The smartphone was blinking indicating a new message or voicemail(s) were present.

Let them wait thought Ebenezer. He wanted to take some time to reflect on the 2015 calendar year.

Not a bad year. Running with a few risks across the business but crucially numbers were pretty good. Although there was the unfortunate firing of Marley the last CISO earlier in the year when the security breach occurred.

We covered it up out of sight of the regulators but someone’s head had to roll and it wasn’t going to be Ebenezer, oh no sir. The CISO at the time was Marley and frankly he made the perfect scapegoat.

Hard working guy. Seventy-hour weeks were pretty normal for Marley – hardly surprising given the miserly budget Scroogle allocated to the security function.
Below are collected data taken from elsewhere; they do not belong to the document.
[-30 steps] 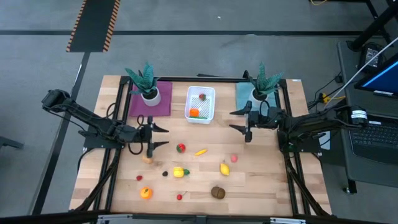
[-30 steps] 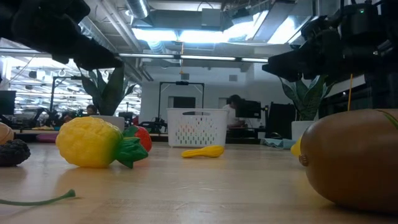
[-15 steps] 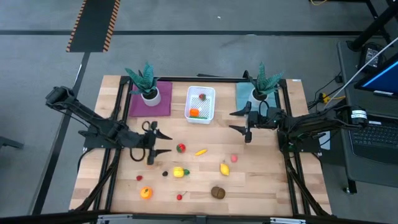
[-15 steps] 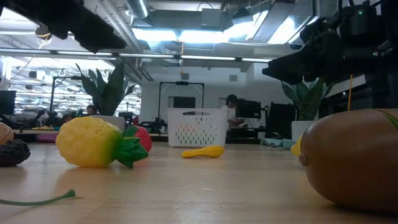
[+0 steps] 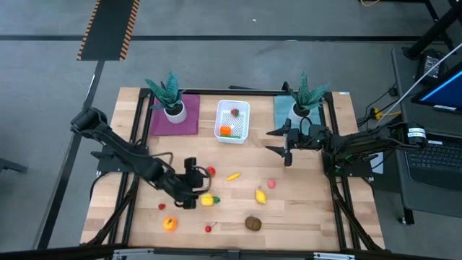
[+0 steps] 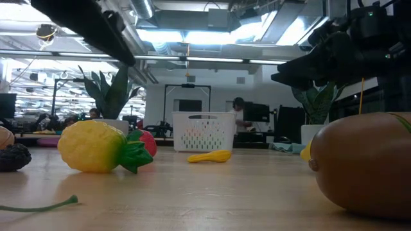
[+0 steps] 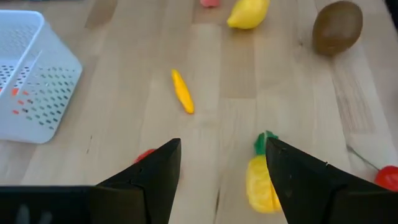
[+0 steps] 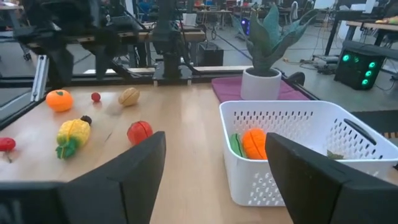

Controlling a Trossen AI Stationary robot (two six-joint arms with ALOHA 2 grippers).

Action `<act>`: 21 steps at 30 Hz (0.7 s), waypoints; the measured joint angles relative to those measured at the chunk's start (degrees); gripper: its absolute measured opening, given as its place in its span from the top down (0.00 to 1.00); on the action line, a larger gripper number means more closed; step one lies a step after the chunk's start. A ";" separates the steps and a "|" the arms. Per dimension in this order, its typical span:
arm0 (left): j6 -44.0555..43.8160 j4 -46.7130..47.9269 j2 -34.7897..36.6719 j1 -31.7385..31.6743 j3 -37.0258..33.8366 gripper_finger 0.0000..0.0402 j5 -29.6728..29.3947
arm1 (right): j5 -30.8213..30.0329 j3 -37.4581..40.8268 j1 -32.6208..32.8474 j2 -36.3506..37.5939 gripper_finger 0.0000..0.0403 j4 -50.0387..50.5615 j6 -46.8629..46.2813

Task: Pick and placing Produce into tupperware
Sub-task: Put the yellow pineapple into the white bin

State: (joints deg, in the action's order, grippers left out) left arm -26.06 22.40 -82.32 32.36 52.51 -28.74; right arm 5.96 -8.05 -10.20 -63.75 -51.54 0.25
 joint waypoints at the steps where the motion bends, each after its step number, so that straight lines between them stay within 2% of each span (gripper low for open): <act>1: -0.63 1.68 -1.38 0.39 1.89 0.44 -0.01 | 0.11 0.00 0.00 0.00 0.31 0.23 -0.09; 6: -4.38 10.11 -6.81 2.63 10.58 0.44 0.03 | 0.17 0.00 0.89 0.00 0.31 0.67 0.02; 10: -9.18 13.22 -9.59 3.73 14.76 0.44 0.73 | 0.17 0.00 1.45 0.00 0.31 0.67 0.08; 13: -9.84 13.24 -11.39 3.76 16.31 0.44 2.77 | 0.17 0.00 1.46 0.00 0.31 0.66 0.14; 21: -9.86 15.74 -13.21 3.56 17.16 0.44 3.11 | 0.17 0.00 1.44 0.00 0.31 0.62 0.03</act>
State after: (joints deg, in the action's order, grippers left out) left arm -35.92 38.14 -95.53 35.92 69.67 -25.63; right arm 6.13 -8.05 -8.75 -63.75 -50.92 0.27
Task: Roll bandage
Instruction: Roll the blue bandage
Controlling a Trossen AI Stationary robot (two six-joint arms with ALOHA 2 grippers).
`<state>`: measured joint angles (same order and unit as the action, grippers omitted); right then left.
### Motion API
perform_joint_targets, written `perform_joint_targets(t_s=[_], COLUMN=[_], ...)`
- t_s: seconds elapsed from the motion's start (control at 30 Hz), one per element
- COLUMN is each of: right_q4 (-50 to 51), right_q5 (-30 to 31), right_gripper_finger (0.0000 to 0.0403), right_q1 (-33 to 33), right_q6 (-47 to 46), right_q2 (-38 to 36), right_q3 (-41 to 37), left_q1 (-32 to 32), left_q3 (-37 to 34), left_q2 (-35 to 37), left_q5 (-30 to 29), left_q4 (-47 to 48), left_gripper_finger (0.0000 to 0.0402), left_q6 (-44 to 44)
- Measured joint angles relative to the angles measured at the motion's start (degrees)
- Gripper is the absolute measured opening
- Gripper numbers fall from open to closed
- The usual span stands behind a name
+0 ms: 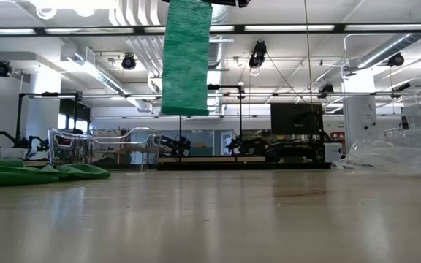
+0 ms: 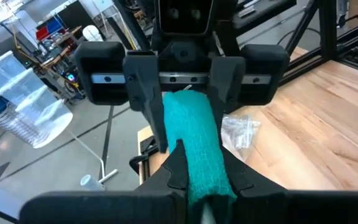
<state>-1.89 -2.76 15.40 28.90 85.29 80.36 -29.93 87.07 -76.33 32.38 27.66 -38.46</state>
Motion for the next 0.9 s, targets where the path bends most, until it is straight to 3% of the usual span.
perform_joint_targets(t_s=[0.27,0.37,0.47,0.63,0.9], right_q4=[8.61,10.43,6.64,-1.17,-2.74], right_q5=[1.78,1.43,-0.46,-7.65,-4.92], right_gripper_finger=[0.0042,0.0021,0.0028,0.0076,0.0121], right_q1=[0.08,-0.02,0.0,-0.04,0.24], right_q6=[2.46,4.03,3.99,0.67,-3.86], right_q2=[-5.28,-7.13,-7.98,-6.31,0.16], right_q3=[0.11,-0.09,-0.09,-0.24,-0.24], left_q1=[-0.02,-0.02,-0.02,-0.02,0.0], left_q3=[-1.77,-4.36,-7.09,-11.52,-13.84], left_q2=[2.51,3.09,3.63,3.84,4.38], left_q5=[0.28,0.24,0.19,-0.11,-0.25], left_q4=[0.41,-1.83,-4.3,-9.04,-11.05], left_gripper_finger=[0.002,0.002,0.002,0.002,0.002], left_q6=[0.02,0.6,1.52,3.24,5.33])
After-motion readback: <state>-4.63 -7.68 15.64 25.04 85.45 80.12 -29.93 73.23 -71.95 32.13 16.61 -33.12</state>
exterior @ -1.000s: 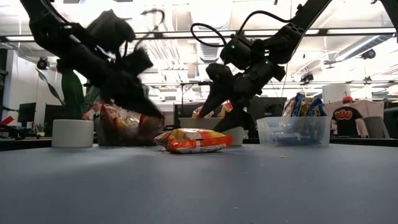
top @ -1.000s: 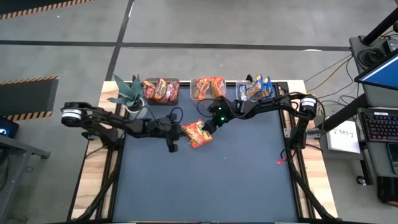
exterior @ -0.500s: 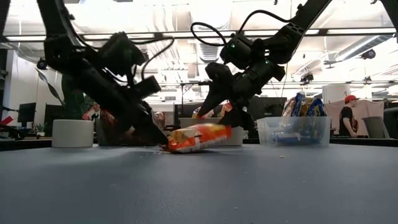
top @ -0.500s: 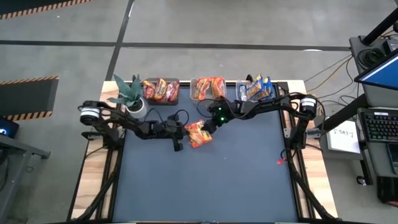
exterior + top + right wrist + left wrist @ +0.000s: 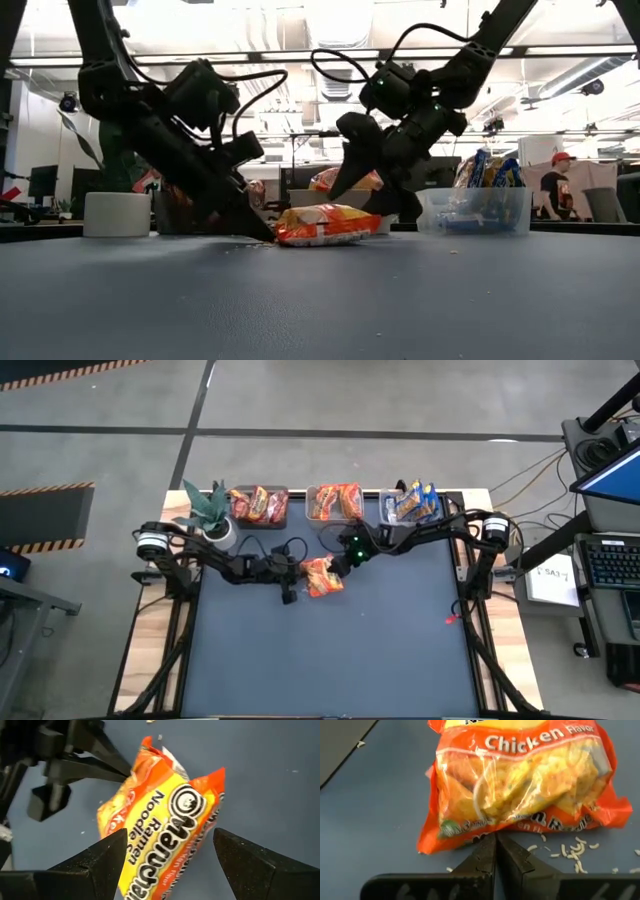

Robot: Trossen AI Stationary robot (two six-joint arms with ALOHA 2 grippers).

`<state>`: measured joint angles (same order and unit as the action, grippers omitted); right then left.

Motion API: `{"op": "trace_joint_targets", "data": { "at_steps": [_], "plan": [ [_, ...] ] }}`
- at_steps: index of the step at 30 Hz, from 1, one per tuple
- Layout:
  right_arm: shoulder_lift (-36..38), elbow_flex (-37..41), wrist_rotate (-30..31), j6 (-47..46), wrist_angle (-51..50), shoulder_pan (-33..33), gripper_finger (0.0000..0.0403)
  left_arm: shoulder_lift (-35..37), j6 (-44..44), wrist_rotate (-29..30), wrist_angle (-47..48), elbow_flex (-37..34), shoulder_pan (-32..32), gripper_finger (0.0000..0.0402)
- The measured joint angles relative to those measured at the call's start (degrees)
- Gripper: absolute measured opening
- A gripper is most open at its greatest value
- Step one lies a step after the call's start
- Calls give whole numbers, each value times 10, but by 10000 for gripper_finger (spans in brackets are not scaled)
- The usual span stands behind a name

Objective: Sort Maruchan noodles
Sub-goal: Put the orange noodle pack into the white bin

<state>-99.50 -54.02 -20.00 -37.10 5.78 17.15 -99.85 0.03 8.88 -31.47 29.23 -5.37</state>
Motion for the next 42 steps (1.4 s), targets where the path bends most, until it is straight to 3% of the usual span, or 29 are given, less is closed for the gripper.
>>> {"op": "trace_joint_targets", "data": {
  "at_steps": [7, 13, 19, 36, 42],
  "plan": [
    [-36, 17, 3, -16, 94, -4, 277, 18, 12, -4, 5, 5, 0, 0],
    [-89, 18, -42, -34, 210, -7, 270, 9, -2, -8, 4, 6, 0, 0],
    [-99, 17, -51, -26, 237, -8, 254, -3, -8, -7, -4, 7, 0, 0],
    [-91, 17, -62, -11, 242, -12, 104, -5, -21, -4, -17, 7, 0, 0],
    [-87, 17, -62, -6, 239, -12, 87, 7, -21, -5, -5, 7, 0, 0]
  ]
}}
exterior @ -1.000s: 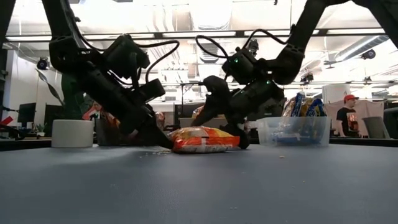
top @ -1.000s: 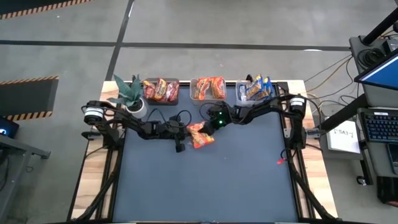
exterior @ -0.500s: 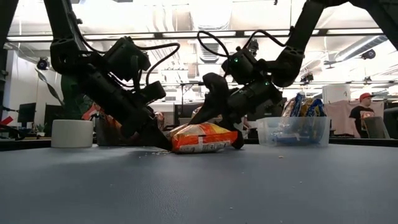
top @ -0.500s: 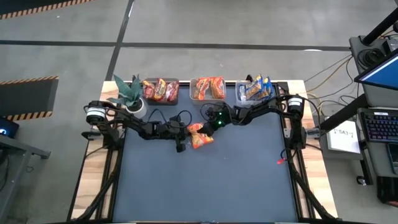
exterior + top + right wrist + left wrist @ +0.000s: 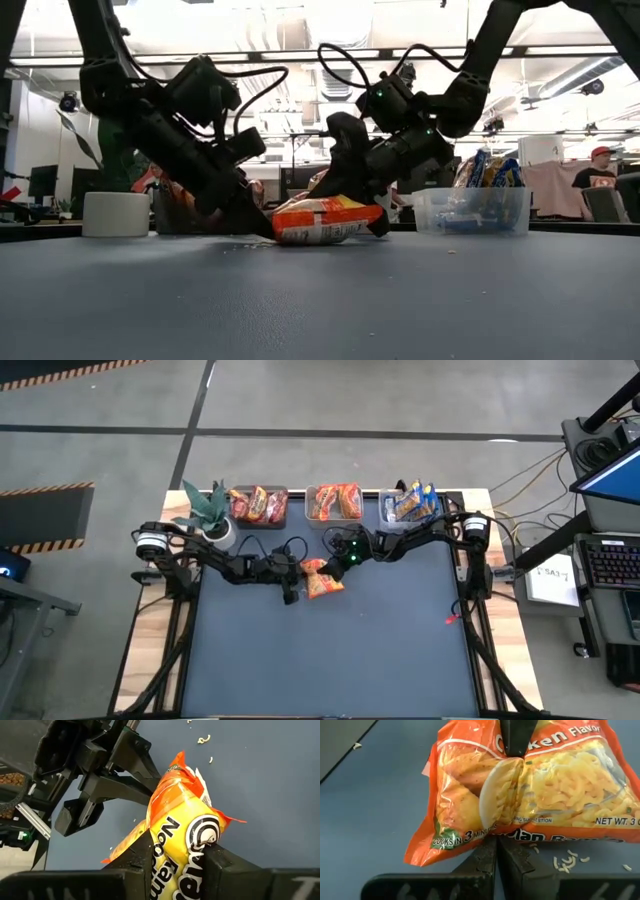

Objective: Sort Maruchan noodles
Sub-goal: Put the orange noodle pack into the white bin

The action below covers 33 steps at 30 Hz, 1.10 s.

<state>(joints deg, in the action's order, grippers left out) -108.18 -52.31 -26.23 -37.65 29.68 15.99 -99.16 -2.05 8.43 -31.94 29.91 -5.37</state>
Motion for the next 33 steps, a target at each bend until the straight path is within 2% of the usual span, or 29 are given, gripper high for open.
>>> {"op": "trace_joint_targets", "data": {
  "at_steps": [7, 15, 19, 22, 26, 29, 33],
  "plan": [
    [8, 0, 2, 3, -4, 0, 86, 65, 9, 0, 71, -1, 0, 0],
    [56, 1, 7, 24, -6, 1, 81, 226, 59, 22, 198, -9, 0, 0],
    [98, 1, 29, 43, -8, 1, 81, 314, 87, 46, 216, -23, 0, 0],
    [142, 1, 81, 65, -18, 5, 81, 371, 103, 47, 215, -26, 0, 0],
    [204, -3, 194, 102, -76, 18, 81, 423, 105, 47, 214, -27, 0, 0],
    [242, -27, 288, 132, -171, 28, 80, 448, 106, 47, 210, -27, 0, 0],
    [255, -87, 425, 160, -305, 28, 79, 466, 113, 59, 206, -27, 0, 0]
  ]
}}
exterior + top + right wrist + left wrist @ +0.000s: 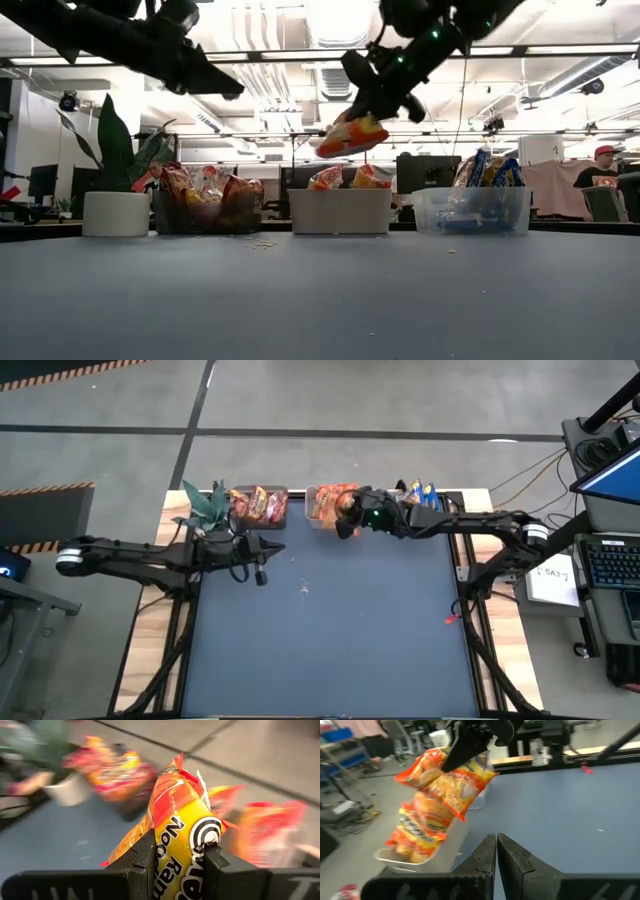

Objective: Sort Maruchan noodles
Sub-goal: Put the orange noodle pack into the white bin

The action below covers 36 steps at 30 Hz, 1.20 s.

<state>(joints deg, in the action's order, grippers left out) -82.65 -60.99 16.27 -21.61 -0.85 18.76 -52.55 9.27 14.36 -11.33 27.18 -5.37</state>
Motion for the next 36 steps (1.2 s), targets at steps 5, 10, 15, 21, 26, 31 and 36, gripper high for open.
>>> {"op": "trace_joint_targets", "data": {
  "at_steps": [5, 10, 15, 21, 26, 31, 36],
  "plan": [
    [-35, -84, 122, 19, -120, 0, 79, 1, 25, 64, -5, 0, 0, 0],
    [-97, -154, 190, 21, -180, 4, 79, -1, 37, 88, -7, 0, 0, 0],
    [-171, -218, 248, 24, -209, 8, 79, -1, 48, 92, -7, 0, 0, 0],
    [-243, -294, 301, 22, -247, 12, 79, 0, 85, 106, -11, 0, 0, 0],
    [-288, -337, 306, 22, -246, 12, 79, 0, 87, 123, -11, 0, 0, 0],
    [-337, -372, 309, 19, -246, 12, 79, 0, 87, 122, -11, 0, 0, 0],
    [-372, -392, 349, 21, -249, 8, 85, 0, 84, 122, -11, 0, 0, 0]
  ]
}}
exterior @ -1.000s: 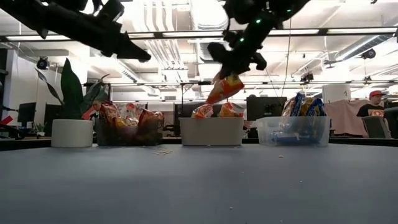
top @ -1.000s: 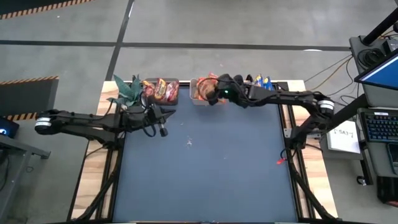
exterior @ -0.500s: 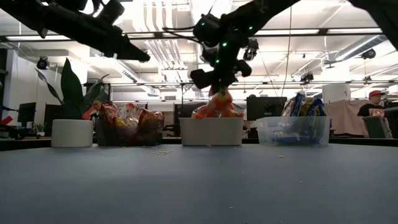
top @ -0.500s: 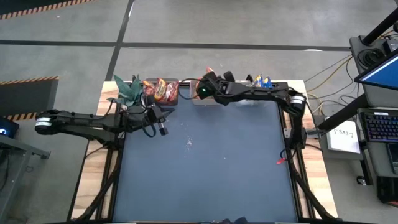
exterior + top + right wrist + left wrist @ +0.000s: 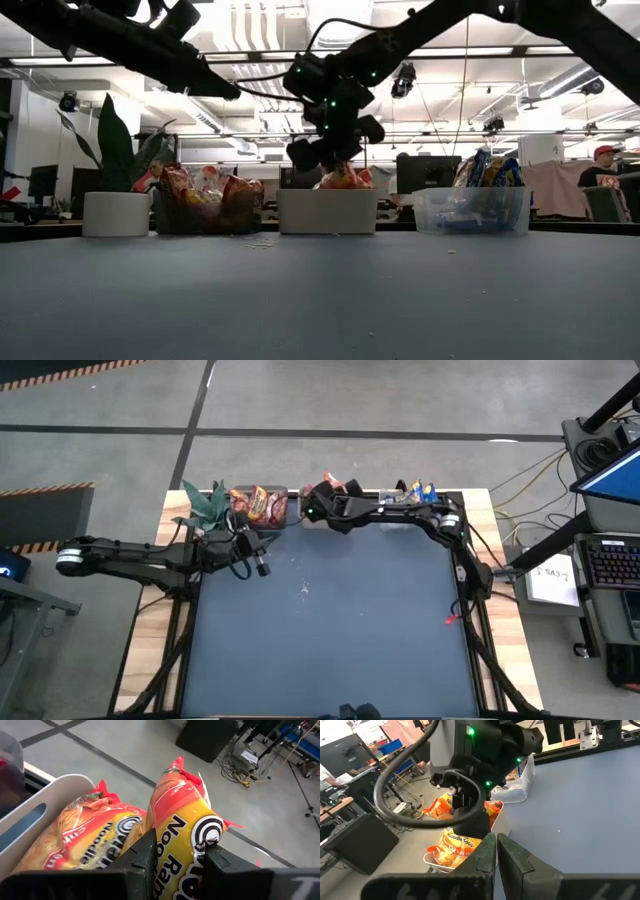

Security staff weren’t cheap these days. Some of those CVs Marley emailed him looked pretty skillful no doubt – but some of those role descriptions? Surely Marley was plucking these out of thin air; when he should have been focusing on the cloud.

Analyst? Of what? We don’t keep much log data, there isn’t the room on the SAN for heaven’s sake.

Auditor? Why? We have the annual audit for compliance sake, that should be quite enough.

And then, Ebenezer’s personal favourite… Internal Penetration Tester! From where on God’s earth did Marley pluck names?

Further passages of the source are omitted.